Annular parameters are summarized in Table 2. Preoperative 2DE and 3DE annular parameters were similar for patients with and without recurrent IMR. All patients with IMR had significantly dilated annuli relative to patients with normal mitral valves.

TABLE 2.

Preoperative 2- and 3-dimensional echocardiography annular and leaflet tethering parameters

Parameter*	Normal (n = 21)	Nonrecurrent IMR (n = 37)	Recurrent IMR (n = 13)
2DE
4-chamber view
Annular diameter, mm	34.8 ± 2.6	39.4 ± 4.7‡	38.0 ± 3.9§
Tethering height, mm	5.4 ± 2.4	9.3 ± 3.1‡	9.8 ± 3.0§
Tethering area, cm2	1.12 ± 0.38	2.03 ± 0.92‡	2.31 ± 0.94§
Anterior tethering angle, °	22.2 ± 7.4	21.1 ± 6.4	25.8 ± 8.7
PTA, °	29.6 ± 9.2	32.5 ±8.1	36.4 ± 9.0
2-chamber view
Annular diameter, mm	38.0 ± 3.9	41.2 ± 5.0	38.6 ± 4.0
Tethering height, mm	6.9 ±1.5	7.2 ± 4.4	10.5 ± 3.9†, §
Tethering area, cm2	0.99 ± 0.51	1.62 ± 0.82	2.49 ±0.83†, §
Anterior tethering angle, °	16.2 ± 13.0	16.3 ± 7.6	22.4 ± 11.1†
PTA, °	24.8 ±11.9	26.0 ±11.1	38.0 ± 6.9†, §
3DE
Septolateral diameter, mm	28.7 ± 5.1	31.3 ± 3.7†	31.3 ± 5.1
Commissural width, mm	31.4 ± 3.2	32.9 ± 5.0	32.4 ± 6.5
Mitral transverse diameter, mm	34.6 ± 3.9	37.4 ± 4.4‡	36.9 ± 4.8
Mitral annular area, mm2	786 ± 155	943 ± 210‡	924 ± 260
Annular circumference, mm	103 ±11	114 ± 13‡	115 ± 14§
Mitral valve tethering volume, mm3	1771 ± 689	2812 ± 1499‡	3744 ± 1541§
Mitral valve tethering index	2.25 ± 0.70	2.90 ± 1.17‡	3.91 ± 1.01†, §
Segmental tethering angle, °
A1	18.4 ± 9.2	19.4 ± 8.6	24.7 ± 6.8§
A2	15.0 ± 8.2	26.9 ± 11.6‡	33.3 ± 10.6§
A3	9.5 ± 6.4	14.4 ±11.4	23.5 ± 8.9†, §
P1	16.5 ± 8.5	24.0 ± 12.3 ‡	30.6 ± 6.3§
P2	17.9 ± 12.0	28.2 ± 17.0‡	44.4 ± 8.8†, §
P3	14.0 ± 7.6	18.6 ± 12.7	35.2 ± 6.0†, §

IMR, Ischemic mitral regurgitation; 2DE, 2-dimensional echocardiography; PTA, posterior tethering angle; 3DE, 3-dimensional echocardiography.

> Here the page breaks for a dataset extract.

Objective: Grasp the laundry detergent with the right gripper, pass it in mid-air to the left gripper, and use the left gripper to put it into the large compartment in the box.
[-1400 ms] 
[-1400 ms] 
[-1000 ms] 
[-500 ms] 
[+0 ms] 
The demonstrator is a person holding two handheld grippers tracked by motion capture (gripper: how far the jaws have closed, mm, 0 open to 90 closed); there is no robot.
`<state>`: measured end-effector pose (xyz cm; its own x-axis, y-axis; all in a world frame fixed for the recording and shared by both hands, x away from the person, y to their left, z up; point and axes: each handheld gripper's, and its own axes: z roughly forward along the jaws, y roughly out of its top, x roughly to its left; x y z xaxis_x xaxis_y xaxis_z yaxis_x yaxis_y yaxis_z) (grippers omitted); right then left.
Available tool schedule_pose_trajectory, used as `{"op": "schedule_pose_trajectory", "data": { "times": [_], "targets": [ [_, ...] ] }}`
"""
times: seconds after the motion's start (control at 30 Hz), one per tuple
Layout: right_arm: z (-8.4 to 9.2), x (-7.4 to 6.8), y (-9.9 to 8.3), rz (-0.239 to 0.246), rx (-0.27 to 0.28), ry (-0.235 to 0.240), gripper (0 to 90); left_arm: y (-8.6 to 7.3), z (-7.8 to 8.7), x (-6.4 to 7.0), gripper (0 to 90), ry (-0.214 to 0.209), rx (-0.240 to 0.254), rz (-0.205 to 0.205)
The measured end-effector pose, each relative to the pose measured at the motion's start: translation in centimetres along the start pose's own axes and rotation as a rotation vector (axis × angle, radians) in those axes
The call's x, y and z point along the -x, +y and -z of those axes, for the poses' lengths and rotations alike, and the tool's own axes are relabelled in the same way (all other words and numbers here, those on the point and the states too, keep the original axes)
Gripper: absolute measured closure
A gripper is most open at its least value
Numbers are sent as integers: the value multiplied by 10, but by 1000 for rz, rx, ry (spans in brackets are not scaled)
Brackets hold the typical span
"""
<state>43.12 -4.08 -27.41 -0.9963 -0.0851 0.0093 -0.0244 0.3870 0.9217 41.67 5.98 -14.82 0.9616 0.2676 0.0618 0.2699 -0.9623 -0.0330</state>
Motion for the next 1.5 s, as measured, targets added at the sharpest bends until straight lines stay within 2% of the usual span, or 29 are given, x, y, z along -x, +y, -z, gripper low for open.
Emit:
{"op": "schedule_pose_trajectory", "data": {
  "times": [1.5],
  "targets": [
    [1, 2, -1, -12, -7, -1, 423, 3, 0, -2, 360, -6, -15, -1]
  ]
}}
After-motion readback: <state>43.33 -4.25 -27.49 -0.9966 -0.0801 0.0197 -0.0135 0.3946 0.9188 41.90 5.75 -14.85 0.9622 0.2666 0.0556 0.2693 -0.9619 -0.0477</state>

^*Data are presented as mean ± standard deviation.

^†P < .05 recurrent versus nonrecurrent.

^‡P < .05 nonrecurrent versus normal.

^§P < .05 recurrent versus normal.

Leaflet Tethering

Leaflet tethering parameters are summarized in Table 2. Patients with recurrent IMR after annuloplasty had more severe preoperative global and regional leaflet tethering than patients without recurrent IMR. On 2DE (2-chamber view), tethering height, tethering area, and anterior and PTAs were significantly higher in patients with recurrent IMR. On 3DE, the preoperative mitral valve tethering index and preoperative tethering angles of A3, P2, and P3 were significantly higher in patients with recurrent IMR.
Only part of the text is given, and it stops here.